WHAT YOU HAVE TO DO: Start at the first line of the listing below. Write out each line exactly, stopping after the one that contains "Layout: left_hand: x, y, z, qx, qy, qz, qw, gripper".

Segment Open

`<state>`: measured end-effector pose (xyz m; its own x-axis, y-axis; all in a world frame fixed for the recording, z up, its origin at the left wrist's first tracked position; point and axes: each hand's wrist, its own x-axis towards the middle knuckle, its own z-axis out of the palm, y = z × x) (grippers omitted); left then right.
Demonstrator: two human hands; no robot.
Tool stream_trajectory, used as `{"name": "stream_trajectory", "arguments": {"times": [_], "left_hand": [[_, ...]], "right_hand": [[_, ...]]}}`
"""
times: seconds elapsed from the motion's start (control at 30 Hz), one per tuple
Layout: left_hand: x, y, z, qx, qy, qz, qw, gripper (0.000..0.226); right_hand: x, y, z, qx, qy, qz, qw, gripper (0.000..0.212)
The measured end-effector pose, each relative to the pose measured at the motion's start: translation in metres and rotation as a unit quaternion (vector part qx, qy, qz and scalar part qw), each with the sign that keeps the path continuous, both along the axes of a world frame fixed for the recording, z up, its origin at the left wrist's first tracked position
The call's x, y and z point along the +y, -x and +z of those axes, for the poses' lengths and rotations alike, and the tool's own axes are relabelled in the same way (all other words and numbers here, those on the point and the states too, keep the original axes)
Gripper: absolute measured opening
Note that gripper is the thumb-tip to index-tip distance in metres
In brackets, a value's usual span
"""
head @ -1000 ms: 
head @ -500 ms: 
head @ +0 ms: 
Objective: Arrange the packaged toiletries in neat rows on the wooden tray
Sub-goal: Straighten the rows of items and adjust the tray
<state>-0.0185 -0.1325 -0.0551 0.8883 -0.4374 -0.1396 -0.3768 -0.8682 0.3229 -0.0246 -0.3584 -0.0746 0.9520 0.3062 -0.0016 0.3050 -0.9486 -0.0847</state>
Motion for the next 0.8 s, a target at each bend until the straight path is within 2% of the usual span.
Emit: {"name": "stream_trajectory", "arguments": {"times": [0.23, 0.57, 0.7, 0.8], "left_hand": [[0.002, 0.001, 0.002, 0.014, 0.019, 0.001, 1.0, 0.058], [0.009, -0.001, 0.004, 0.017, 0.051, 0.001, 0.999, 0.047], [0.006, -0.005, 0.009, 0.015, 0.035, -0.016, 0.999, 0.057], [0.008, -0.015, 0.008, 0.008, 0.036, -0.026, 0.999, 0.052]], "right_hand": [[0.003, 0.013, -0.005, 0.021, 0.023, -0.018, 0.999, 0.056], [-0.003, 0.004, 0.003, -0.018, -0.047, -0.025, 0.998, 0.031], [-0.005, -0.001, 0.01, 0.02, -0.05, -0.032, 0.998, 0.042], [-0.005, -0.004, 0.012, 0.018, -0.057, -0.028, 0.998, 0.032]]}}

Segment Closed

SOLUTION FOR THIS TASK:
`<state>`: measured end-effector pose (xyz m; its own x-axis, y-axis; all in a world frame fixed for the recording, z up, its origin at the left wrist's first tracked position; point and axes: each hand's wrist, its own x-axis towards the middle knuckle, its own z-axis out of the palm, y = z × x) (grippers omitted); left then right.
Demonstrator: two human hands; no robot.
Tool stream_trajectory, used as `{"name": "stream_trajectory", "arguments": {"times": [_], "left_hand": [[_, ...]], "right_hand": [[_, ...]]}}`
"""
times: seconds elapsed from the motion's start (control at 30 Hz), one per tuple
Layout: left_hand: x, y, z, qx, qy, qz, qw, gripper (0.000..0.226); right_hand: x, y, z, qx, qy, qz, qw, gripper (0.000..0.212)

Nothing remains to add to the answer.